Ветер дул сквозь его одежду, и золотая нить на его черной одежде струилась блеском.
«Пойдем».
Чу Вань Нин ничего не сказал.
Мо Жань взглянул, и тень глицинии заставила его черные глаза посмотреть еще глубже: «Ты проводишь меня?»
Под струящейся тенью дерева Чу Вань Нин сказал тихим и хриплым голосом: «Я учил тебя раньше».
Мо Жань был поражен: «Что?»
«Письмо похоже на встречу, и письмо делает тебя счастливым». Сказав это, он наконец поднял ресницы и взглянул на человека, который поднялся на вершину: «Я научил тебя писать, но ты забыл».

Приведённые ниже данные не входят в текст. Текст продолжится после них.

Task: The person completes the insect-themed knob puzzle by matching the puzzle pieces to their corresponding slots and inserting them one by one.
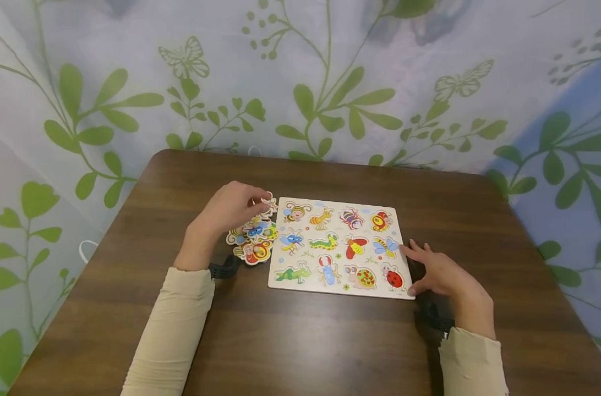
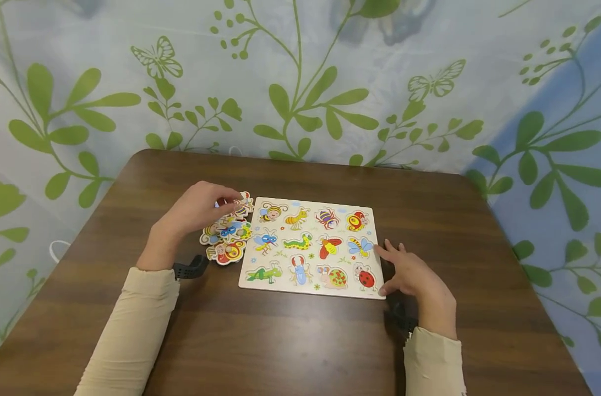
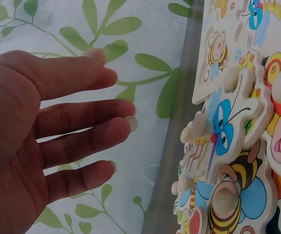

«Ты научил меня писать?» Мо Жань нахмурился. Это было не для того, чтобы намеренно подразнить Чу Ваньнина. По его внешнему виду он действительно не произвел никакого впечатления.
Человек, который собирался уйти, снова остановился.
Мо Жань спросил: «Когда это произошло?»
Чу Ваньнин посмотрел на него и сказал: «Давным-давно».
Сказав это, он повернулся и вошел в комнату павильона на берегу реки Хунлянь.
Мо Жань стоял там, не выходя и не входя некоторое время.
Позже Чу Ваньнин увидел его через окно, снова за каменным столом, перебирающим оставшуюся стопку писем под пресс-папье.
Чу Ваньнин также закрыл окно.
В ту ночь он простудился, потому что его пытали, и он не знал, как правильно мыться.
Это было неважно, и он думал, что Мо Жань не узнает.
Но по какой-то причине в тот день Лю Гун сказал, что, похоже, Сун Цютун приготовил миску вонтона, что каким-то образом привело императора Таксиана в ярость. Он не только не остался в резиденции королевы, он даже не поужинал и ушел в гневе.
Была поздняя ночь, и начался сильный дождь.
В это время кто-то пришел в павильон у воды Красного Лотоса.
«Ваше Величество приказало Мастеру Чу переехать в спальню».
Эти последователи, которые явно знали об отношениях между Мо Жанем и Чу Ваньнином, все еще просили Мо Жаня называть его Мастером.
Если бы не было и следа доброты, то это было бы подло и жестоко.
Чу Ваньнин чувствовал себя очень неуютно, его лицо было очень бледным, и он выглядел очень мрачным. Он сказал: «Нет».
«Ваше Величество…»
«Несмотря ни на что, я не пойду».
«…»
Естественно, ложиться спать с пациентом было не весело. Раньше, когда он был особенно нездоров, Мо Жань в основном ничего не заставлял.
Но вскоре после этого дворцовый слуга, которого отослали, вернулся снова.
Он вошел в павильон у воды Красного Лотоса, поклонился Чу Ваньнину, который сильно кашлял, а затем равнодушно сказал: «Ваше Величество приказало, чтобы с небольшой болезнью все было в порядке. Пожалуйста, отправляйтесь в зал Ушань, чтобы подать вам еду в постель».